Recentemente fomos confrontados
com mais uns atentados ao bom gosto e ao bom senso dos portugueses, perpetrados
pelos canais privados de televisão ditos generalistas. Na sua luta maquiavélica
pela liderança das audiências, vale tudo, inclusive tirar olhos; ou, pelo
menos, meter os dedos pelos olhos do telespectador, retirando-lhe, por aí, o
pouco discernimento e consciência crítica que ainda lhe restarão.
É certo que desde o “Big Brother” tudo é possível, apesar de
parecer difícil descer mais baixo; no entanto, a capacidade dos grandes
produtores de entretenimento televisivo internacionais continua a ser capaz de
criar sub-produtos desse execrável programa que nada lhe ficam a dever.
Um deles é um suposto concurso de
gordos apresentado na SIC pela rainha da sucata televisiva. Não deixa de ser
estranho que uma dúzia de big gordos e gordas se disponham a mostrar na
televisão aquilo que habitualmente é motivo de vergonha em função do
estereótipo de beleza em vigor na sociedade actual. O chorudo prémio para o
vencedor é um “bom” motivo, mas … e os outros? Também não se percebe muito bem
como é que um programa com estes ingredientes consegue ser rentável em termos
de audiências, mas a curiosidade mórbida pelo sofrimento alheio, ou a tendência
para sentir menores os nossos males quando os vemos aumentados nos outros,
talvez ajude a compreender tal facto. Aquilo que não se pode aceitar, de modo
algum, é a exploração abjecta quer de uma doença, como é a obesidade, e do
sofrimento inerente, quer do pouco educado gosto do público e dos seus
recalcados sentimentos. Parafraseando o saudoso Diácono Remédios: “Não havia
necessidade! Qualquer dia ainda fazem concursos na televisão a ver quem tem o
maior tumor no pâncreas; ou a ver quem chora mais por ter ficado incontinente!
Não havia necessidade!”
Como nestas coisas da
concorrência televisiva o lema é: “quanto pior, melhor”, a TVI não se ficou
atrás e vai daí ataca-nos com um programa em que os “convencidamente
civilizados” têm de se integrar junto dos “convencidamente selvagens”. O mau
gosto e o preconceito racista e civilizacional deste programa só conseguem ser
superados pela presença inenarrável de um dos elementos do elenco de suposta
gente fina que é posta a viver na selva. Gostava, aliás, de perguntar que crime
teremos nós cometido para, ciclicamente, vermos a nossa saúde mental ser
atacada por esse ícone das aberrações nacionais.

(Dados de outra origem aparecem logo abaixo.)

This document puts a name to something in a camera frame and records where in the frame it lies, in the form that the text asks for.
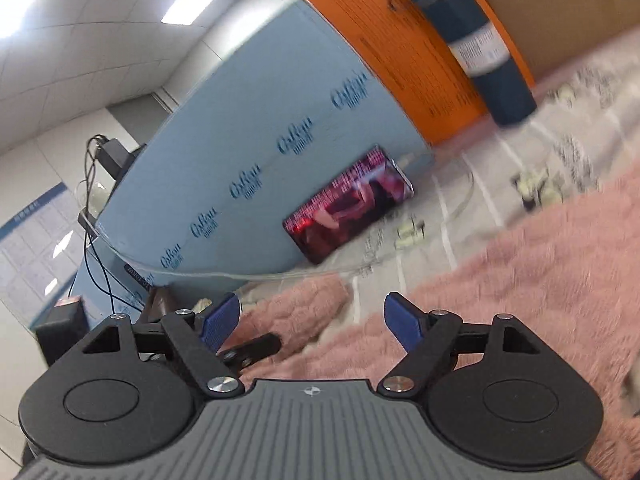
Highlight black power adapter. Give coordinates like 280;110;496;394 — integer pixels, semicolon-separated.
96;137;142;182

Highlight orange printed board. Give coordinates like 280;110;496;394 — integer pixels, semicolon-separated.
305;0;537;147

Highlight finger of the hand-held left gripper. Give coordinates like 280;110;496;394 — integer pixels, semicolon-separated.
219;332;282;373

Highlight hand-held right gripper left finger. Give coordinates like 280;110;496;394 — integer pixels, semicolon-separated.
79;291;241;401

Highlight red snack packet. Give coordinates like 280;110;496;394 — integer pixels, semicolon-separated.
282;144;414;265

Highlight black box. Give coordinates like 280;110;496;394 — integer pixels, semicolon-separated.
32;297;90;369

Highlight grey printed bed sheet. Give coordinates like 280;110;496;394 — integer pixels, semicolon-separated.
244;35;640;313

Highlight brown cardboard panel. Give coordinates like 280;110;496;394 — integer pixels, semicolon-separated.
449;0;640;80

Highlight black cable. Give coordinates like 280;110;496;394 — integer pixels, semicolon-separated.
67;134;152;317

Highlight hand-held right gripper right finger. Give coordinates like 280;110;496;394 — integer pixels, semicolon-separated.
376;291;549;399

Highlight light blue foam board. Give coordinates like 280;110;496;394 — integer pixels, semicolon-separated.
69;0;437;322

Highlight pink fluffy garment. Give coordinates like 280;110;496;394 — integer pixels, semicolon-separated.
234;165;640;480

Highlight dark blue bottle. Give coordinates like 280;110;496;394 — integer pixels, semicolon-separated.
389;0;539;129

O recurso a essa espécie de
criatura humana, que, por decência, me abstenho de qualificar, para obter
audiências, é a prova evidente de que a televisão não olha a meios para
alcançar os fins.
Infelizmente, esses meios têm a
ver com algo que vai alastrando na sociedade actual como fogo na savana: a
incapacidade para pensar de forma autónoma e a falta de educação estética – é
que os gostos não se discutem, dizem; mas devem educar-se, digo eu. E nisto
todos somos responsáveis – pais, professores e adultos em geral.
Acrescentaria, para terminar,
que, a concretizar-se o velho desejo de alguns sectores da política portuguesa,
de privatizar o canal público de televisão existente actualmente, tal
contribuirá, apenas, para elevar ao triplo aquilo que até aqui tem sido a
dobrar – o aproveitamento maldoso do baixo nível cultural da população e dos
sentimentos mais mesquinhos do ser humano, para encher os cofres dos
proprietários dos canais televisivos. Será isso que nós queremos?